I thought Mama would have been happy to see who came to her funeral. She would have been happy seeing Vic with such a nice girl. Though she didn’t show it well, Mama had loved Vic. Even though Eli and I were still figuring things out, she would have been happy to know I wasn’t alone. I had Vic and Lennox. I had Eli. And somewhere in the world, I had Vera.

I didn’t cry because I didn’t want to think about what Mama’s death meant. I didn’t want to think about how I’d left her alone in the house, alone with Daddy's ghosts and shadows. I didn’t want to think about how I hadn’t called her at all.

I didn’t want to feel that guilt.

I didn’t want to feel her absence.

I really had thought that once I had my stuff figured out, I would come back for her. I would have taken her out of the house and we would have lived happily ever after. Together.

I wiped a stray tear from my eye, shoving the thoughts back down where they belonged. I couldn’t think about that now.

When the pastor finished talking to God, I shook his hand and picked up her ashes. Vic, Lennox, and Eli had been silent the entire time. I felt their eyes on me like a spotlight. I was sure they wanted to know what I was thinking, but I said nothing. Like I said, I didn’t even want to know what was going on in my head, so I sure as heck wasn’t about to start sharing it with anyone else.
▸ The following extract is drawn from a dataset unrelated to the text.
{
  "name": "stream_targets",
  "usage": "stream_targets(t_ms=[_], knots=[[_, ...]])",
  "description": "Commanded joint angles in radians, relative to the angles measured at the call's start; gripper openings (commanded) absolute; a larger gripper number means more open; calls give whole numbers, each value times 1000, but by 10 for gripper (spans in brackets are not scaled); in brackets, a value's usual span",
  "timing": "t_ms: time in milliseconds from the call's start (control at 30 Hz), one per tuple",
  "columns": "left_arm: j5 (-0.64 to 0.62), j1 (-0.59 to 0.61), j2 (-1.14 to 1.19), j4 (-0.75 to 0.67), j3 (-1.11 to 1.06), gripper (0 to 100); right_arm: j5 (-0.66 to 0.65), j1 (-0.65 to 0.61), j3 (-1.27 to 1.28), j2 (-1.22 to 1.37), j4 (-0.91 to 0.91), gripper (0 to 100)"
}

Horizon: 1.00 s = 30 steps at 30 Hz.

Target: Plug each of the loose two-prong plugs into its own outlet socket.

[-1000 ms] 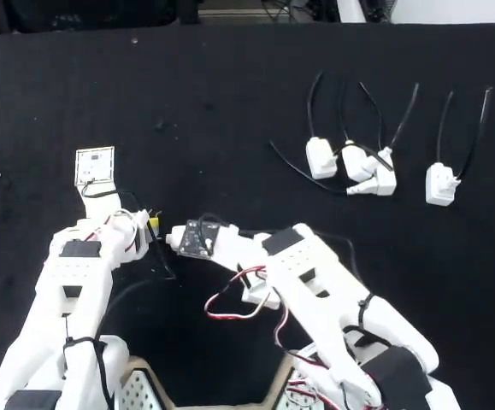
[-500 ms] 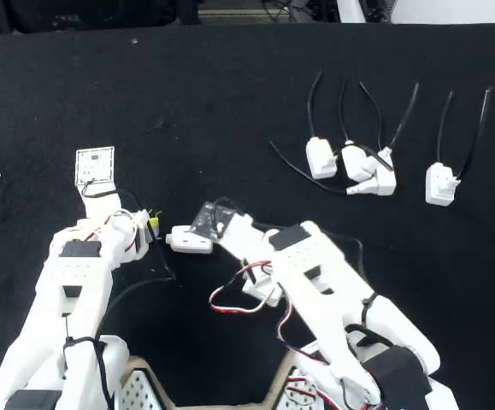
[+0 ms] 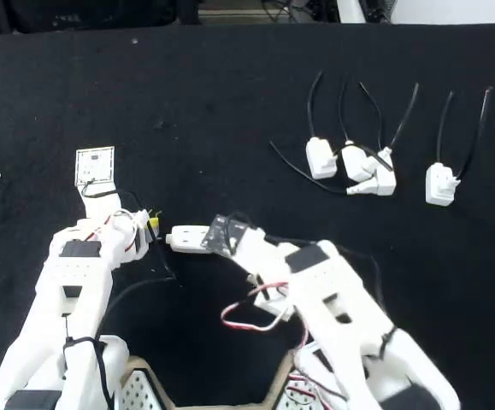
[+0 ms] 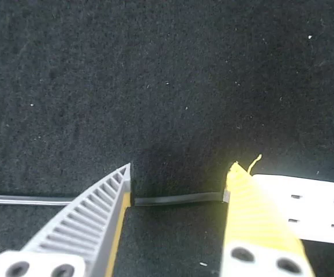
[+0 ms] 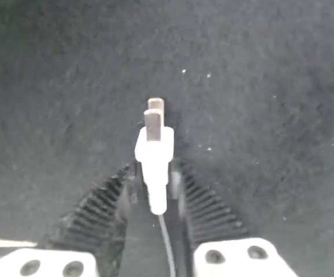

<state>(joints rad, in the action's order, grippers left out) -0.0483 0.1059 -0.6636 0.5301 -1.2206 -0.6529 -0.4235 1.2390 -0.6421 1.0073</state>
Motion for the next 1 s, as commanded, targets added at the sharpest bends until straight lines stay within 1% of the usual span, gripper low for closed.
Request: stream_targets(t_ms=[0, 133, 200, 267, 433, 600, 700, 800, 867, 967], knots=[[-9, 7, -25, -14, 10, 256, -11, 17, 10, -140, 5, 11], [-9, 7, -25, -14, 8, 256, 52, 9, 15, -214, -28, 15], [-9, 7, -25, -14, 8, 256, 58, 9, 18, -213, -31, 15], [-9, 7, -25, -14, 8, 256, 58, 9, 18, -191, -34, 18], [-9, 7, -25, -14, 8, 256, 63, -15, 19, -84, -72, 95], [-9, 7, -25, -14, 8, 256, 74, -77, -2, 15, -140, 96], [-9, 7, -25, -14, 8, 256, 112, -97, -5, 47, -175, 96], [-9, 7, -25, -14, 8, 256, 114, -101, -5, 70, -180, 96], [-9, 7, -25, -14, 8, 256, 114, -98, -5, 73, -189, 77], [-9, 7, -25, -14, 8, 256, 114, -74, -2, 74, -221, 8]])
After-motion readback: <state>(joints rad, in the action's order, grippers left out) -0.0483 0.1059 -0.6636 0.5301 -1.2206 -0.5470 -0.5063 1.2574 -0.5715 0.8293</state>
We walked to our rental car in the rain. It was about an hour drive to the lawyers’ offices, as they weren’t in town but a few towns over in Macon. None of us spoke while driving, but Eli kept my hand in his the entire way. That small comfort meant the world to me.

I wasn’t sure what to expect when meeting with the lawyers. I had no experience with lawyers, and I was surprised that Mama even had a will. I’d half-expected her death to be followed by silence, but the phone call alerting me that I was the beneficiary of a will proved that false.

Staring out the window at the grey, rainy moving picture, I recalled the phone conversation I had, until then, blocked out of my mind.

“Is this Miss Wall, daughter of Carol Ann Wall née Bush?”

“Yes,” I’d replied, oblivious to the tidal wave about to crash.